# What is expected
Down to the last line below, give the listing again exactly.
= Beginning of Section =
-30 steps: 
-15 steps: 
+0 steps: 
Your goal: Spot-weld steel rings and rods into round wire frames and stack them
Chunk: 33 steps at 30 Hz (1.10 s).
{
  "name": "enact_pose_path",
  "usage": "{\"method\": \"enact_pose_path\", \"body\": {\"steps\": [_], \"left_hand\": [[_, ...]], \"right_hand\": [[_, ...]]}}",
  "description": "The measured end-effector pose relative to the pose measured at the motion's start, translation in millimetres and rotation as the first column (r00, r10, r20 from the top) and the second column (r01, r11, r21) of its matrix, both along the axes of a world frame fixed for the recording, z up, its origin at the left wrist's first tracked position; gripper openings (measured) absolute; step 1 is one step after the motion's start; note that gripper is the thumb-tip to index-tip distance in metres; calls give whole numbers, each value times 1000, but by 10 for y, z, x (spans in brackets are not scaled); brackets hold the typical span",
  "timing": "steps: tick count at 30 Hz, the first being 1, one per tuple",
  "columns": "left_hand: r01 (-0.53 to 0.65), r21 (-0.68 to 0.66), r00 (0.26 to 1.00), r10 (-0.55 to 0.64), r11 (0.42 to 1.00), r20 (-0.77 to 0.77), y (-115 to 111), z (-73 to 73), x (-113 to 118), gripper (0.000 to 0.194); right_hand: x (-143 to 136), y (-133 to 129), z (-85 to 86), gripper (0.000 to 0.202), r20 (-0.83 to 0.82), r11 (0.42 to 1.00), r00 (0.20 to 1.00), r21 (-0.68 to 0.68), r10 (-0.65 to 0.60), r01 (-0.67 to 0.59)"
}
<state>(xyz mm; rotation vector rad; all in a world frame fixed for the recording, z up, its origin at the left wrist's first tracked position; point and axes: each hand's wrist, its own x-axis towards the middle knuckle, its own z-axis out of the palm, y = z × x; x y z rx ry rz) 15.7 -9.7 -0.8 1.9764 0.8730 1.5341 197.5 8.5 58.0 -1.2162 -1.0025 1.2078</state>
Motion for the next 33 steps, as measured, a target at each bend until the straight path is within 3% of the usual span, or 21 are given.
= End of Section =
# Result
-30 steps: 
-15 steps: 
+0 steps: 
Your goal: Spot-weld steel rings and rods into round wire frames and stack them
Chunk: 33 steps at 30 Hz (1.10 s).
{
  "name": "enact_pose_path",
  "usage": "{\"method\": \"enact_pose_path\", \"body\": {\"steps\": [_], \"left_hand\": [[_, ...]], \"right_hand\": [[_, ...]]}}",
  "description": "The measured end-effector pose relative to the pose measured at the motion's start, translation in millimetres and rotation as the first column (r00, r10, r20 from the top) and the second column (r01, r11, r21) of its matrix, both along the axes of a world frame fixed for the recording, z up, its origin at the left wrist's first tracked position; gripper openings (measured) absolute; step 1 is one step after the motion's start; note that gripper is the thumb-tip to index-tip distance in metres; calls give whole numbers, each value times 1000, but by 10 for y, z, x (spans in brackets are not scaled); brackets hold the typical span",
  "timing": "steps: tick count at 30 Hz, the first being 1, one per tuple",
  "columns": "left_hand: r01 (-0.53 to 0.65), r21 (-0.68 to 0.66), r00 (0.26 to 1.00), r10 (-0.55 to 0.64), r11 (0.42 to 1.00), r20 (-0.77 to 0.77), y (-115 to 111), z (-73 to 73), x (-113 to 118), gripper (0.000 to 0.194); right_hand: x (-143 to 136), y (-133 to 129), z (-85 to 86), gripper (0.000 to 0.202), r20 (-0.83 to 0.82), r11 (0.42 to 1.00), r00 (0.20 to 1.00), r21 (-0.68 to 0.68), r10 (-0.65 to 0.60), r01 (-0.67 to 0.59)"
}
<state>(xyz mm; rotation vector rad; all in a world frame fixed for the recording, z up, its origin at the left wrist's first tracked position; point and axes: each hand's wrist, its own x-axis towards the middle knuckle, its own z-axis out of the palm, y = z × x; x y z rx ry rz) 15.7 -9.7 -0.8 1.9764 0.8730 1.5341 197.5 8.5 58.0 -1.2162 -1.0025 1.2078</state>
Motion for the next 33 steps, as measured, a target at each bend until the straight path is within 3% of the usual span, or 21 are given.

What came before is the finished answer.